Mojoli: Principalmente la necessità di ridurre la dipendenza del fatturato, in Germania e in altri Paesi, dall’andamento di un singolo settore che, nello specifico, è quello della macchina utensile. La storia di questi ultimi anni insegna che il settore è soggetto a crisi cicliche periodiche e che quindi bisogna andare alla ricerca di mercati alternativi. L’attuazione di questa decisione è stata resa possibile dal fatto che Heidenhain è fornitore, quasi esclusivo, di trasduttori di velocità e di posizionamento per motori brushless di società come Siemens e Bosch-Rexroth. Le dimensioni del business e l’importanza per il nostro gruppo di questi clienti ci hanno spinto, da una parte, a sviluppare il prodotto rendendolo perfettamente adatto per queste applicazioni e, dall’altra, a strutturare la produzione per quantità sempre più grandi e a costi competitivi così da poterlo proporre con successo anche in altri paesi come l’Italia, che è uno dei paesi più importanti per la costruzione di motori, seconda per volume solo alla Germania.

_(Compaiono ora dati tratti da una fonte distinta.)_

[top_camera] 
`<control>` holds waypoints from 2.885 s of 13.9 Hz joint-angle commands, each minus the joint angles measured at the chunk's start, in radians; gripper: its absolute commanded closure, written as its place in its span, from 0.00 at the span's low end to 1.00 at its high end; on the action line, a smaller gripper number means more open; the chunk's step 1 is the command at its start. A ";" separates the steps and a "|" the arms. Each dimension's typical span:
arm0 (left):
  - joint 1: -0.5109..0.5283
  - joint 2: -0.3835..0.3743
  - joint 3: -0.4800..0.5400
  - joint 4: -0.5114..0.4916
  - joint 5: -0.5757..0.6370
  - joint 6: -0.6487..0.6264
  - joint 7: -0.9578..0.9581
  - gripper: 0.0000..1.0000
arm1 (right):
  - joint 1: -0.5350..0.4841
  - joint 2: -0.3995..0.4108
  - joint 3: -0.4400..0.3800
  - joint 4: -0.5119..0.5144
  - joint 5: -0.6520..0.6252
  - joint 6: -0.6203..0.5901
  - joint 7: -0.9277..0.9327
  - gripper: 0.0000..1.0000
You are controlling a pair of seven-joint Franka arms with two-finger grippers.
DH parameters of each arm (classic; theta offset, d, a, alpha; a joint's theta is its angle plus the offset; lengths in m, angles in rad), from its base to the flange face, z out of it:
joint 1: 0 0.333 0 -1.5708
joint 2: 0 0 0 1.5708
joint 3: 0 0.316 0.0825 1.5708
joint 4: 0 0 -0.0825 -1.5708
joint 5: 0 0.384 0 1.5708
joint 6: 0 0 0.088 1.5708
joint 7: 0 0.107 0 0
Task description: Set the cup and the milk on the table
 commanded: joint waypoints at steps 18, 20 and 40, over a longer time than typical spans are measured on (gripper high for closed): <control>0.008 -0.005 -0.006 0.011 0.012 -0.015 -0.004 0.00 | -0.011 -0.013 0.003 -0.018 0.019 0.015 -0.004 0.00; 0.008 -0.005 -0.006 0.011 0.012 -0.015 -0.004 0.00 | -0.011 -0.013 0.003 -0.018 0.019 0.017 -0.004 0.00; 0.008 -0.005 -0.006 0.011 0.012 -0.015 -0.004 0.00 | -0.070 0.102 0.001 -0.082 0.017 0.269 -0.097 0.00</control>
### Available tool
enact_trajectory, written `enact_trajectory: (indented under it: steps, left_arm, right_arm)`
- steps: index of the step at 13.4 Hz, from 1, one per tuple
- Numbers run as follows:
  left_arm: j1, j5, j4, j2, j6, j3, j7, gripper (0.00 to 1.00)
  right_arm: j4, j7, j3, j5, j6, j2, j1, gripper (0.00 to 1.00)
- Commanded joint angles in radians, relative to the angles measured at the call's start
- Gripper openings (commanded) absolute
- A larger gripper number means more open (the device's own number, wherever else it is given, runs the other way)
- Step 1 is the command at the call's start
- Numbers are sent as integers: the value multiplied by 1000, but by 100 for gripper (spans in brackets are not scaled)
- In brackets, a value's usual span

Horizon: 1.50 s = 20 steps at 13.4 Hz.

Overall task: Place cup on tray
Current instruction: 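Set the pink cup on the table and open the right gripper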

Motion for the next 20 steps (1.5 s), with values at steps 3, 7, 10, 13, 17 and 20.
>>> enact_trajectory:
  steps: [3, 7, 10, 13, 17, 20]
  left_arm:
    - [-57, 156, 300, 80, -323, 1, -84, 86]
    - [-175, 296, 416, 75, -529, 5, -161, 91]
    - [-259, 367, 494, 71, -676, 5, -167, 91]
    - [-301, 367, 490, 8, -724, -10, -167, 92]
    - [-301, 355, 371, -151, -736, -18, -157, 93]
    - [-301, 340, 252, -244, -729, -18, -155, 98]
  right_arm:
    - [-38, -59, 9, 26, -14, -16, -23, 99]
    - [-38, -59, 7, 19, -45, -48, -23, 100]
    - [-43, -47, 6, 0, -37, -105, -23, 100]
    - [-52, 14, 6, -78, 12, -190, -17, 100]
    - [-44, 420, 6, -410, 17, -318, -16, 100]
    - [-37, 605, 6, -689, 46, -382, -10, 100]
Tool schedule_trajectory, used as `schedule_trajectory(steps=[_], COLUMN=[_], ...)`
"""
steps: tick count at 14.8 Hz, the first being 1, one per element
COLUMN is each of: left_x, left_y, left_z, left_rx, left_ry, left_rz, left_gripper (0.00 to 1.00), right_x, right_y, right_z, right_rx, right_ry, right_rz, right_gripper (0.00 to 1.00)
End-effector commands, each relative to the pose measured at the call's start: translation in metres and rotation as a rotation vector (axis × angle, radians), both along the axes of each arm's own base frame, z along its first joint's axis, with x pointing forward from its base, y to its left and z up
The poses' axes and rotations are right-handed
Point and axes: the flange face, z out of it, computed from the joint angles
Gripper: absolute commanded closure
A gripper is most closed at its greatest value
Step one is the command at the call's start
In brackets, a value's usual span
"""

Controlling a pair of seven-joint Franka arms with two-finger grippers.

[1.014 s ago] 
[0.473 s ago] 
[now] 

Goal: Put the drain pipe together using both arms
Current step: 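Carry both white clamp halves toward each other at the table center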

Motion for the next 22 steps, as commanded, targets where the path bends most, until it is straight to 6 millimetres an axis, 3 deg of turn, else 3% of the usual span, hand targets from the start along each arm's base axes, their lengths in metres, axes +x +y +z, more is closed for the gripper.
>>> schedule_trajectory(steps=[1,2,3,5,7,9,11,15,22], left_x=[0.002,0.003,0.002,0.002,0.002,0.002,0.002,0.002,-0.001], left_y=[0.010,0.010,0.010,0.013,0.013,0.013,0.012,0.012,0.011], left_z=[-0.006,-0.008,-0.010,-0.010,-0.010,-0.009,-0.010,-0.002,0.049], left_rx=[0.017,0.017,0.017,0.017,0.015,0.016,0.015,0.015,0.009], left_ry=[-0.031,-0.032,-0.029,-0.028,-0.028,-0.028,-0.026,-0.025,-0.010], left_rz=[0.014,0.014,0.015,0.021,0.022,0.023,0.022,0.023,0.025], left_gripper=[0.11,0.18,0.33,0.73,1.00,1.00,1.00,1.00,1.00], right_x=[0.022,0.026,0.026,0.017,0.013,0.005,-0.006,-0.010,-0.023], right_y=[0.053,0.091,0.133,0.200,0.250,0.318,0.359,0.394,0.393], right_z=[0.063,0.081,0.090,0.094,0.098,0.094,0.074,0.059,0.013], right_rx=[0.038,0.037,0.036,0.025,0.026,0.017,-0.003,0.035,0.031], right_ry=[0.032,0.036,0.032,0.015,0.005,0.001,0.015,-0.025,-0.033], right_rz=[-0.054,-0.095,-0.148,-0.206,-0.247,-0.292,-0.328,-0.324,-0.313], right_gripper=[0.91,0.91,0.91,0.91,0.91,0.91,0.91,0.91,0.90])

Progettare: Come è stato per Heidenhain Italiana l’anno che si è appena chiuso?
Mojoli: Posso dire eccezionale, con una crescita del fatturato di quasi il 18%; e il risultato sarebbe stato ancora migliore se anche la nostra economia non avesse subito i contraccolpi dei drammatici fatti di New York dell’11 settembre. Il risultato è da ascrivere principalmente alla crescita della diffusione dei nostri prodotti al di fuori delle applicazioni tradizionali delle macchine utensili e quindi alla nuova divisione che si occupa di automazione e sta cominciando a raccogliere frutti significativi.
Progettare: E in prospettiva come vede lo sviluppo delle due divisioni?
Mojoli: Per il settore tradizionale che si indirizza verso la macchina utensile, le nostre attese sono per una crescita fisiologica con un allargamento delle quote di mercato, con delle cifre di fatturato che saranno comunque condizionate dall’andamento stesso del settore. Questo filone rappresenta tutt’ora poco meno del 90% del nostro giro d’affari. Per quanto riguarda la divisione automazione, il suo peso sul fatturato è destinato a salire anche con tassi di crescita molto elevati: siamo solo all’inizio di questa avventura in un mondo che offre infinite possibilità. I nostri prodotti si pongono in una fascia alta del mercato per prestazioni e, ovviamente, anche per il prezzo e quindi stiamo indirizzando la nostra offerta in maniera specifica su segmenti di mercato che necessitano e sanno apprezzare caratteristiche superiori.
Progettare: Quali sono i punti di forza dell’azienda?
Mojoli: Heidenhain si caratterizza per un forte investimento in ricerca e sviluppo e nella tecnologia che si concretizza nell’offerta di prodotti che si collocano ai vertici per quanto riguarda le prestazioni e la qualità. Va ricordato che la casa madre è una fondazione con uno statuto che prevede che una parte dei profitti venga usata per scopi caritatevoli e la parte restante reinvestita in azienda a beneficio della struttura produttiva e della ricerca. Un dato per tutti: circa il 15% dei 2000 addetti che lavorano in Germania sono occupati nel reparto ricerca e sviluppo.